Социальное положение и политическая власть: было и еще одно обстоятельство, не такое заметное, но имевшее всеобъемлющий характер; каждый, кто принадлежал к знатному роду, считал своим долгом принимать непосредственное участие в общественной жизни, занимая ту или иную почетную должность. Это один из наиболее безобидных аспектов такого полиморфного явления, как клиентела. Римская империя не имела системы прямого управления, она представляла собой федерацию автономных поселений. Все представители знатных родов, будь то сенатор или всадник, должны были самостоятельно принять титул (или быть удостоенным такового) покровителя одного из этих поселений, а если возможно, то и нескольких. В действительности же этот титул был не более чем почетным званием; при случае покровитель мог оказать какую–либо услугу или сделать пожертвование городу: пополнить городскую казну, построить или отремонтировать здание, защищать интересы города в суде в случае споров относительно границ земельных владений. Взамен покровитель получал возможность вывесить в передней своего дома весьма почетное официальное благодарственное письмо от жителей города. Семейный траур, о котором он непременно сообщал обитателям находившегося под его покровительством поселения, становился событием местного масштаба, и город направлял ему ответное письмо с соболезнованиями. Если же он посещал город с визитом, ему устраивали официальный торжественный прием, как почетному правителю. Городская клиентела была, таким образом, для нобилитета одним из доступных способов потешить самолюбие, пусть даже и чисто символически; даже бесчисленные товарищества, в которые объединялись простые люди с единственной целью пообщаться в свое удовольствие, имели собственных знатных покровителей. Основной целью подобных коллегий была организация пиров, при этом роль покровителя, как правило, сводилась к его решающему слову относительно меню банкета, каковой он и оплачивал из своего кармана. Стремление окружить себя символами величия и власти было одним из основных в греко–римском мире.

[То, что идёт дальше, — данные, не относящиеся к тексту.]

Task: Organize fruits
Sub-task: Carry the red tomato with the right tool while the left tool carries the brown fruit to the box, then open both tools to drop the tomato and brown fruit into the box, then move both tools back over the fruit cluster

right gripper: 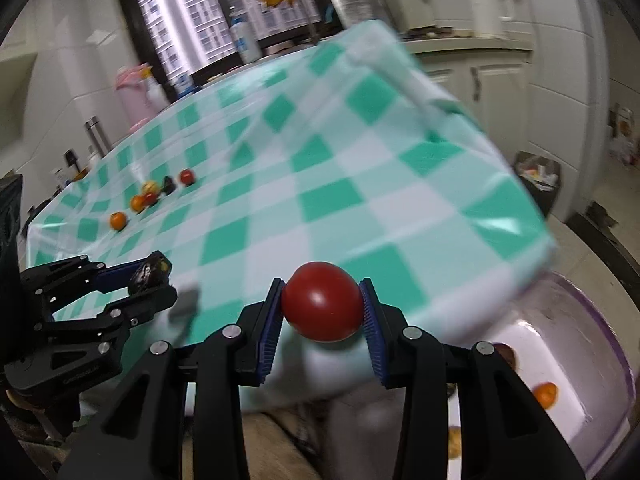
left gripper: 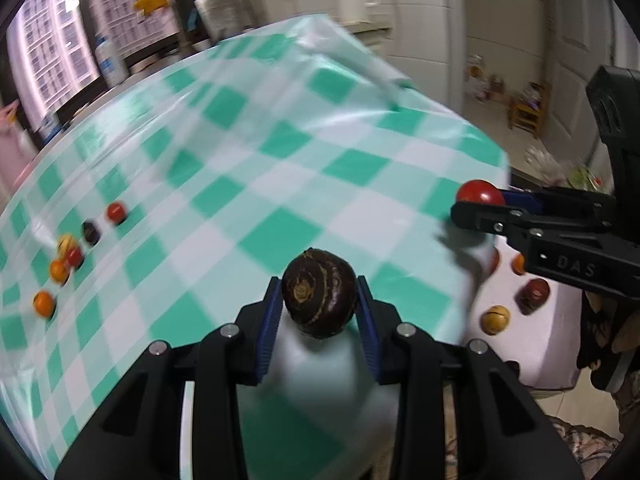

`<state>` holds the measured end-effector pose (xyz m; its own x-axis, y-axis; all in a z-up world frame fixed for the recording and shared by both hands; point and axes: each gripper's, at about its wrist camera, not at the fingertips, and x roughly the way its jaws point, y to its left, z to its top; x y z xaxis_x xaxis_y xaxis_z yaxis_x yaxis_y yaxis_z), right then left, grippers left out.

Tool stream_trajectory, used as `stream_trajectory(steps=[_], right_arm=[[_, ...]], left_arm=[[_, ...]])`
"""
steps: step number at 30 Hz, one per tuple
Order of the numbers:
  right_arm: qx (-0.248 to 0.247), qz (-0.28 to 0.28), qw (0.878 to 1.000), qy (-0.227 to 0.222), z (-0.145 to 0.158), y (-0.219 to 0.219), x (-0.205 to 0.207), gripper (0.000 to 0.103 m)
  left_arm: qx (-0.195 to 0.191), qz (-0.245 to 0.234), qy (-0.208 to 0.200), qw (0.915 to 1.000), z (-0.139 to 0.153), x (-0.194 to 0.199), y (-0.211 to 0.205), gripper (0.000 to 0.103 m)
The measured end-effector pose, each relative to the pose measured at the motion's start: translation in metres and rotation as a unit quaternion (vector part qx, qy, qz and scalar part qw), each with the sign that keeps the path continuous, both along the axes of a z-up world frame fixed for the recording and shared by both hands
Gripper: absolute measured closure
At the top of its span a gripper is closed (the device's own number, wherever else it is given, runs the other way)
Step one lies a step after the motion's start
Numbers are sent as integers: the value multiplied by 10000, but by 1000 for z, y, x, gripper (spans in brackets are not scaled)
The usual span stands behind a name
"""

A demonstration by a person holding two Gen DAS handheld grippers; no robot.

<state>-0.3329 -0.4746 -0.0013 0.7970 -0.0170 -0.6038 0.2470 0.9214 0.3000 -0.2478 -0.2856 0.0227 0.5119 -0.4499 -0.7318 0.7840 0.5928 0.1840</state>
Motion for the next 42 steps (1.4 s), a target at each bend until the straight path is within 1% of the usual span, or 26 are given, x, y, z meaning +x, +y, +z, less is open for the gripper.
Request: stream_trajectory(steps=[5,9,13,16,17,18,20,24,28,29,30,31,32,33,34,35,36,37,38,39,40,41,42], right_arm=[[47,-416,9990,134,-13,-27,-25,65],[110,-833,9957,396,-35,-51,-45,65],[279,-1239,9891,742,-61,-75,-62,65],[218,-1480,9831,1054,-79,-85,-67,65],[178,-1569,9798,1230,-88,-89,-67,65],[160,-1626,9775,1333,-93,-92,-68,65],[151,-1742,9722,1559,-105,-97,-69,65],[187,-1937,9610,1967,-124,-106,-72,65],[220,-2058,9515,2276,-138,-111,-73,64],[219,-2090,9498,2317,-140,-113,-73,64],[210,-2146,9473,2368,-140,-115,-73,63],[205,-2197,9454,2397,-139,-117,-74,62],[198,-2246,9448,2377,-137,-119,-75,56],[178,-2303,9458,2284,-130,-121,-77,50],[141,-2359,9467,2188,-122,-123,-79,38],[85,-2422,9481,2059,-113,-124,-80,37],[-4,-2495,9509,1831,-97,-124,-81,37],[-69,-2529,9531,1659,-84,-123,-81,37],[-147,-2549,9568,1389,-66,-121,-79,37],[-183,-2528,9608,1125,-50,-118,-77,37],[-196,-2484,9642,908,-39,-114,-77,36],[-221,-2352,9700,568,-20,-105,-71,34],[-258,-2225,9738,380,-8,-99,-66,31]], left_arm=[[195,-597,1,9980,-9,-30,-37,66],[339,-1058,44,9938,-19,-53,-58,66],[548,-1513,44,9870,-35,-75,-79,66],[711,-1807,150,9808,-49,-88,-93,66],[805,-1890,185,9785,-55,-91,-99,66],[862,-1937,212,9770,-59,-93,-101,66],[1079,-2072,344,9717,-76,-96,-113,66],[1379,-2164,554,9649,-103,-96,-128,66],[1414,-2213,722,9622,-114,-94,-131,66],[1379,-2256,789,9612,-114,-94,-131,64],[1318,-2289,853,9607,-113,-95,-129,52],[1187,-2292,890,9620,-109,-94,-126,45],[1042,-2278,892,9640,-103,-93,-122,39],[827,-2332,989,9638,-93,-91,-116,37],[698,-2348,994,9644,-85,-91,-111,36],[521,-2347,924,9663,-72,-89,-105,26],[207,-2294,696,9706,-53,-86,-92,13],[-54,-2226,533,9734,-38,-85,-82,8],[-302,-2145,427,9753,-25,-79,-71,3],[-621,-2036,373,9764,-7,-69,-55,3],[-836,-1924,344,9771,6,-58,-43,3],[-1089,-1712,266,9788,19,-45,-26,2],[-1315,-1400,153,9813,30,-28,-7,2]])
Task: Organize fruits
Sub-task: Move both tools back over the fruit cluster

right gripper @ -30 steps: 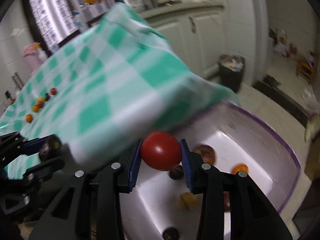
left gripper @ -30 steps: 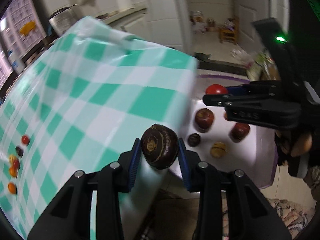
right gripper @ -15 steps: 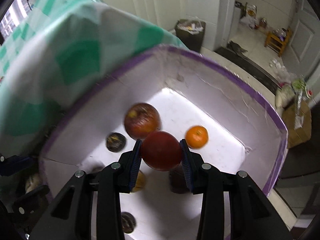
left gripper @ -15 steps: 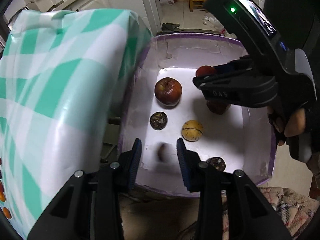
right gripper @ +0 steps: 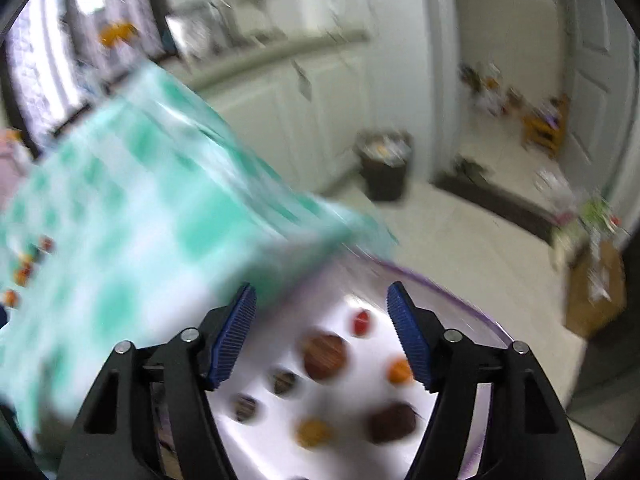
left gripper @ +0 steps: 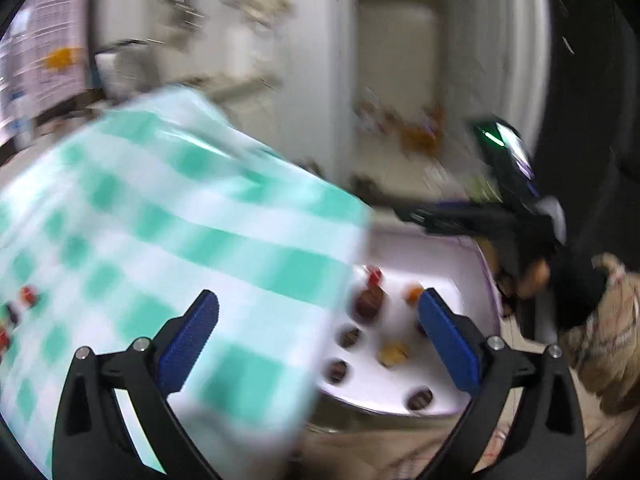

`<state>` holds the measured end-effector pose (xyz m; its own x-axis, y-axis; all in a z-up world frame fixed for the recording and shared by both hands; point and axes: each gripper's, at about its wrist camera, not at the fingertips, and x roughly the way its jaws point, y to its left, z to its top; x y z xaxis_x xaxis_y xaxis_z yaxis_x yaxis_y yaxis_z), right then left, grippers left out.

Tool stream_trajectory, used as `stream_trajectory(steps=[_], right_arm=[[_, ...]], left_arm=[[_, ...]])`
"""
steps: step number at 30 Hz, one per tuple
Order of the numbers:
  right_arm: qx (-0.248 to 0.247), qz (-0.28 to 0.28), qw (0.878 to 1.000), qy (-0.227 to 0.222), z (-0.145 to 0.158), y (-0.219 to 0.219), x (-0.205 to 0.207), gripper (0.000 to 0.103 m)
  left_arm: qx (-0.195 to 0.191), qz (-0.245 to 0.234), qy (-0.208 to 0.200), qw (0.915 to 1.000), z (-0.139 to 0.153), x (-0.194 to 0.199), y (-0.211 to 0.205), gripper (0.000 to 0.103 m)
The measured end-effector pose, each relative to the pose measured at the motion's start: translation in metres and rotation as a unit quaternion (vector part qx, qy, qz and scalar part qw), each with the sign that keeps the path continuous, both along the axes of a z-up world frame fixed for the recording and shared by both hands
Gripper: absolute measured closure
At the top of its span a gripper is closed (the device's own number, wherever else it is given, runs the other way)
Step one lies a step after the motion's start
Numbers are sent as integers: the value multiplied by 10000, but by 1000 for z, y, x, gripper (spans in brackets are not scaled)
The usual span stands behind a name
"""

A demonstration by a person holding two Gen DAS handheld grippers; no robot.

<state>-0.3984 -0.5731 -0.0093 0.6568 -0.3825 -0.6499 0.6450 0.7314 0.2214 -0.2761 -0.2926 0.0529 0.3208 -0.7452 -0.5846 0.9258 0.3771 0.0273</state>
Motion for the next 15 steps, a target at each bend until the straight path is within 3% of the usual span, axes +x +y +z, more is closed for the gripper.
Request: stream_trajectory(steps=[2,4,6,9,10,15], right_arm=[[-197,375,9987,-279,21,21,17,21],[-502,950,9933,-426,38,57,47,16],[-706,1505,9855,-326,46,93,81,16],[-740,2224,9721,-127,46,143,132,16],[-706,2477,9662,-72,45,162,151,16],[-746,3152,9451,439,31,232,240,16]], left_arm=[[-216,679,31,9975,8,37,35,2],[-251,1410,208,9895,7,77,69,2],[-204,2318,433,9716,0,121,106,2],[-184,3632,902,9272,-12,188,173,2],[-217,4060,1087,9071,-18,212,201,2],[-418,5372,1538,8283,-34,282,296,2]])
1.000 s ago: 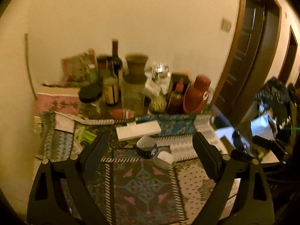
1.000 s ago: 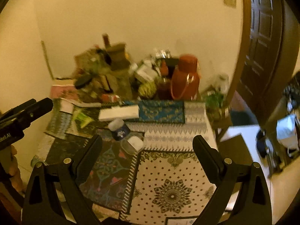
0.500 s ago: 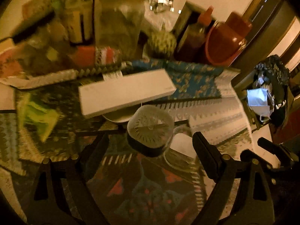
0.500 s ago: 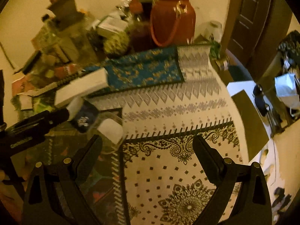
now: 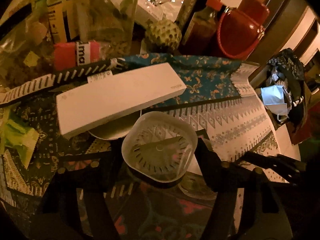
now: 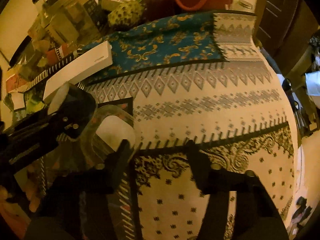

Существовали и некоторые региональные особенности. Италия — царство клиентелы. Греческие регионы, так же как и все остальные, находились под властью экономической и политической мощи богачей, естественных союзников римлян — правителей страны. Время от времени греческие поселения страдали от тирании тех или иных могущественных властных персон. Зато ни о помпезности, ни о чванстве или низкопоклонстве клиентелы здесь не было и речи. Вольноотпущенники здесь не пользовались привилегиями (в Афинах они не упоминаются в списках демов и в эпитафиях, хотя и составляли половину всей, достаточно многочисленной массы полуграждан) и не окружали своих бывших хозяев ореолом величия. Меценатство, это разорительное увлечение богатых, напротив, процветало здесь еще больше, чем в Италии, куда оно от греков, собственно, и пришло. Сегодня это явление называют «эвергетизм»[15].